Event summary combining transcript, slides, and related documents.

Logotype for MDA Space Ltd

Q1 2026 earnings summary

7 May, 2026

Executive summary

  • Q1 2026 revenue grew 32% year-over-year to $464 million, with adjusted EBITDA up 32% to $91 million and a margin of 19.5%, reflecting strong operational execution and broad-based growth across all business areas.

  • Completed a successful NYSE IPO, raising $341 million USD, significantly improving liquidity, net cash position, and enhancing global profile.

  • Secured major defense and commercial contracts, including with the U.S. Missile Defense Agency, Hanwha Systems, Airbus, and Canada's Defence Investment Agency.

  • Advanced key programs in satellite systems, robotics, and geointelligence, including Globalstar satellite deliveries, Canadarm3 progress, and MDA CHORUS milestones.

  • Launched MDA MIDNIGHT, a new space control platform targeting defense customers.

Financial highlights

  • Q1 2026 revenue was $464 million, up 32% year-over-year, with gross profit rising 44.5% to $115 million and gross margin improving to 24.8%.

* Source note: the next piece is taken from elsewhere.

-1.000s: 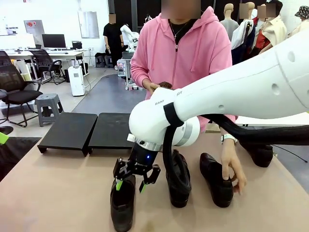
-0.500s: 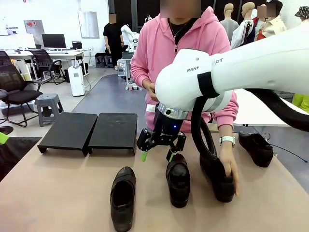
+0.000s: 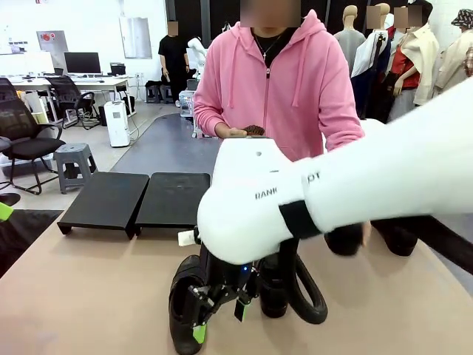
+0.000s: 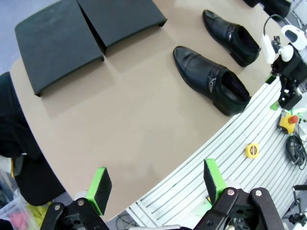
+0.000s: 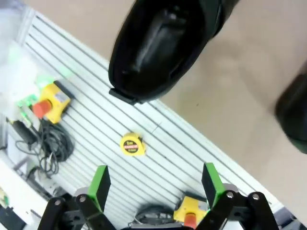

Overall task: Organize the shoes by placing them on the stand.
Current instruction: Pick up one Shoe and place it in the middle of the table.

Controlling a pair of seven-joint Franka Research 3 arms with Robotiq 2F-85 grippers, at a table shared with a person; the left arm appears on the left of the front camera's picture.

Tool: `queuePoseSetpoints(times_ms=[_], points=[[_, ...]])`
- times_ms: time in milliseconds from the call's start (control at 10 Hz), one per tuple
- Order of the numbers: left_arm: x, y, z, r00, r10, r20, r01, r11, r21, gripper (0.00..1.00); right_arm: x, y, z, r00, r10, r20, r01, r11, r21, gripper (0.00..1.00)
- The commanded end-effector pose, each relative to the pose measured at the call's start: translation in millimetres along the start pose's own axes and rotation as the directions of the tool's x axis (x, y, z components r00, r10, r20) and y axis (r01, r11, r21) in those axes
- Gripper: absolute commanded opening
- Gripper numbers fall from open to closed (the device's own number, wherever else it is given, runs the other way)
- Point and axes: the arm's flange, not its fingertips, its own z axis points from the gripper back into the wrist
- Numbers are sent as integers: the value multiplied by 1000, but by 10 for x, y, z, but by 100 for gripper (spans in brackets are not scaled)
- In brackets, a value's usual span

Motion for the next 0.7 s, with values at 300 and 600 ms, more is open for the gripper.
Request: queuePoseSetpoints(times_ms=[300,600], points=[[-4,11,10,1000,-5,7,5,1000,-14,100,-78,-711,1002,996,-68,54,62,992,108,100],[-4,11,10,1000,-5,7,5,1000,-14,100,-482,-2067,2281,944,-313,109,268,914,304,100]])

  • Adjusted EBITDA reached $91 million, up 32% year-over-year, with a margin of 19.5%.

  • Adjusted net income was $51 million, up 32%, and adjusted diluted EPS increased 27% to $0.38.

  • Backlog ended at $3.7 billion, providing strong revenue visibility into 2026 and beyond.

  • Operating cash flow was $61 million, down from $267 million, with negative free cash flow of $28 million due to higher capex and working capital needs.

  • Net cash position improved to $299 million, supported by IPO proceeds, with total liquidity of $1.2 billion.

Outlook and guidance

  • Full-year 2026 revenue guidance reaffirmed at $1.7–$1.9 billion, representing ~10% growth at midpoint.

  • Adjusted EBITDA expected between $320–$370 million, with margins of 18–20%.

  • Capital expenditures projected at $225–$275 million, supporting production expansion and chip development.

  • Free cash flow expected to be neutral to negative for the year due to working capital and capex.